Known as ‘The Borders Club’, London gangsters, including the infamous Kray twins, would arrive regularly at the casino and nightclub by private plane. Local farmers would also gamble away their land in a single night. There was a glass-floored ballroom and exotic dancers to complement the ground floor casino, as well as a luxurious brothel upstairs.
When the casino owner lost his license, the hall was abandoned and left vulnerable to vandalism. By the 1970s, Kirklinton had already lost its roof and an application was even submitted to demolish the hall. Thankfully it was refused and the property was Listed Grade II in 1974.
In the 80s and 90s, a reclusive geese farmer lived in a caravan next to the house as it continued to decline, reaching an advanced stage of dereliction. The vagabond farmer did however install some concrete joists above windows in the 17th Century house, without which the walls would, by now, have collapsed.
In the new millenium, a property developer began plans for a restoration, but was caught in the property recession and went bankrupt, putting Kirklinton up for auction once again.
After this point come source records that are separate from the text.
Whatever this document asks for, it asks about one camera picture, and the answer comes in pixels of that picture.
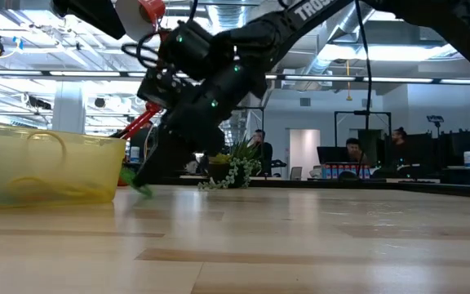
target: ceiling
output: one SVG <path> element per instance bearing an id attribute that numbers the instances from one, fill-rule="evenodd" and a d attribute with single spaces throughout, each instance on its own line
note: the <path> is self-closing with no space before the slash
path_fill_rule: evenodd
<path id="1" fill-rule="evenodd" d="M 20 3 L 20 9 L 6 9 L 17 2 Z M 115 40 L 75 16 L 60 19 L 49 11 L 45 2 L 48 1 L 0 1 L 3 3 L 0 6 L 0 36 L 5 47 L 5 52 L 0 58 L 0 69 L 143 71 L 143 67 L 135 58 L 123 54 L 120 50 L 123 43 L 133 42 L 131 38 L 125 36 Z M 210 3 L 223 5 L 213 6 Z M 222 29 L 243 25 L 266 11 L 276 10 L 277 5 L 275 0 L 263 2 L 200 0 L 195 20 L 211 33 L 217 33 Z M 168 2 L 162 26 L 174 28 L 178 20 L 187 19 L 187 11 L 186 1 Z M 350 43 L 345 38 L 336 39 L 324 47 L 320 43 L 321 29 L 323 28 L 317 27 L 302 37 L 278 65 L 277 71 L 304 73 L 318 57 L 330 59 L 326 74 L 365 75 L 366 62 L 359 54 L 350 56 L 347 61 L 337 58 L 346 48 L 359 52 L 361 40 Z M 443 39 L 426 29 L 416 28 L 396 20 L 392 14 L 377 11 L 366 23 L 366 32 L 368 40 L 371 39 L 372 47 L 395 48 L 389 53 L 389 58 L 372 61 L 372 72 L 375 77 L 470 78 L 470 64 L 456 52 L 447 51 L 450 48 Z M 417 37 L 405 38 L 403 37 L 405 34 L 401 32 L 416 32 Z M 157 48 L 159 40 L 154 38 L 148 45 Z M 406 55 L 406 51 L 402 49 L 407 47 L 410 47 L 410 50 L 443 48 L 441 53 L 445 52 L 448 56 L 439 61 L 397 61 Z M 337 53 L 330 54 L 328 48 L 336 49 Z M 94 114 L 87 119 L 86 129 L 101 135 L 109 134 L 127 124 L 127 117 L 123 114 L 135 116 L 142 113 L 144 102 L 135 98 L 139 84 L 139 82 L 113 80 L 85 81 L 84 89 L 88 96 L 87 112 Z M 329 87 L 323 87 L 322 90 L 338 91 L 346 86 L 347 83 L 344 82 L 333 83 Z M 284 87 L 288 86 L 281 84 L 273 91 L 282 91 L 281 88 Z M 31 109 L 23 102 L 24 93 L 53 105 L 55 81 L 0 78 L 0 111 L 21 113 L 12 116 L 16 118 L 14 119 L 16 123 L 45 127 L 51 122 L 50 114 L 43 116 L 22 114 L 36 112 L 36 109 Z M 96 107 L 96 98 L 106 99 L 106 106 Z M 239 131 L 235 129 L 235 125 L 243 125 L 244 119 L 244 114 L 238 114 L 234 120 L 226 122 L 224 128 L 229 130 L 231 127 L 234 132 Z M 0 122 L 5 121 L 6 119 L 0 118 Z"/>

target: column
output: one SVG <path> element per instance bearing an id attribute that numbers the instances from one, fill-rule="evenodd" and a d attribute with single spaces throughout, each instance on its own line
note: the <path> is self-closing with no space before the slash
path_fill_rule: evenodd
<path id="1" fill-rule="evenodd" d="M 83 95 L 82 86 L 82 82 L 57 82 L 53 131 L 85 133 L 86 97 Z"/>

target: computer monitor
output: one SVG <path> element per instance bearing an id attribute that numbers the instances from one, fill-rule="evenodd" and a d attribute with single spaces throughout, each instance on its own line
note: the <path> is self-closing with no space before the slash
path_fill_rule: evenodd
<path id="1" fill-rule="evenodd" d="M 323 163 L 344 163 L 348 161 L 345 147 L 317 147 L 318 161 Z"/>

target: ceiling pipe
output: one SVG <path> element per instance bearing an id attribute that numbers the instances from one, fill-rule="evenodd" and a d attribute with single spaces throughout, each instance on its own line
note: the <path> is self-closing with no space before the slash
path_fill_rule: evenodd
<path id="1" fill-rule="evenodd" d="M 363 15 L 364 24 L 375 12 L 372 7 L 364 2 L 360 2 L 360 10 Z M 331 62 L 333 62 L 333 60 L 326 60 L 324 56 L 321 56 L 322 49 L 330 40 L 340 38 L 349 33 L 357 33 L 358 30 L 360 30 L 360 25 L 358 23 L 357 7 L 353 2 L 322 25 L 321 31 L 317 36 L 317 55 L 309 66 L 304 69 L 302 74 L 322 75 L 331 65 Z M 292 88 L 297 91 L 320 90 L 322 85 L 319 82 L 300 81 L 296 82 Z"/>

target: yellow plastic bin
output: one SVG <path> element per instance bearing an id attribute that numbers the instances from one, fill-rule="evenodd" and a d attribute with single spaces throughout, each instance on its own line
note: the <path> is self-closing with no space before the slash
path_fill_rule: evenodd
<path id="1" fill-rule="evenodd" d="M 113 200 L 126 142 L 0 126 L 0 207 Z"/>
Enter Mr. & Mrs Boyle. Both Christopher Boyle, an appointment member of the Queen’s counsel (a barrister specialising in town & country) and his wife can trace family connections to the land as far back as the 13th century. And it is this pair who have offered up their time and money to rescue a roofless ruin with a wildly overgrown garden from further inappropriate development schemes.
“People scoff, and say it needs millions; but you just have to not think of it in those terms, because if you do you would never start.” To restore this historic home, Boyle admits it will take decades. But he’s in no rush. This is his passion project in which he seeks to recapture the spirit of a 17th century garden and restore the estate to a family home that can also be shared with the public.
Rather than looking to national heritage lotteries to get started, the Boyles are getting stuck in themselves, soiling their tweed and swapping brogues for wellies. Boyle told The Telegraph that ‘if he’s going to struggle with intractable obstacles, he would rather they were rocks, tree roots and buried rubbish than British bureaucracy’.
The Boyles have already cleared the old house of rubble and 40 year-old trees, stabilised the walls, re-roofed outbuildings and made incredible progress on the gardens that were obliterated by four years of neglect.
The Boyles are in no hurry. This is what they do for fun. (I’ve recently discovered gardening myself and can confirm the delights of floriculture. In the meantime, we’re invited to share their journey.
Whether you want to volunteer, have a picnic in their gardens, attend a summer festival or host your own event– the doors of Kirklinton Hall are open.
Lying on the frontier zone between England and Scotland, Kirklinton Hall as an open ruin makes one heck of an impressive space to hold an event. Ideal for anyone with a passion for historical ruins (that’s us), the 17th century hall has been gently adapted with flooring, lighting, heating and a clear ceiling so that the rustic ruin stands proud.
Weddings are currently Kirklinton’s bread and butter to help the restoration efforts. Newlyweds can even stay overnight in a luxurious Yurt for their wedding night, equipped with a log burner, mini kitchen and comfy beds. Guests can camp overnight too.
If you’d like to enquire about events or weddings it’s here, visiting the gardens here and volunteering here. There’s an open May Fairy Day on the 31st May and music festival in June. A paradise lost and found– and proving that hopeless ruins can be saved, it’s just a matter of who. Here’s hoping our French fairytale ruin can find its own Mr & Mrs Boyle.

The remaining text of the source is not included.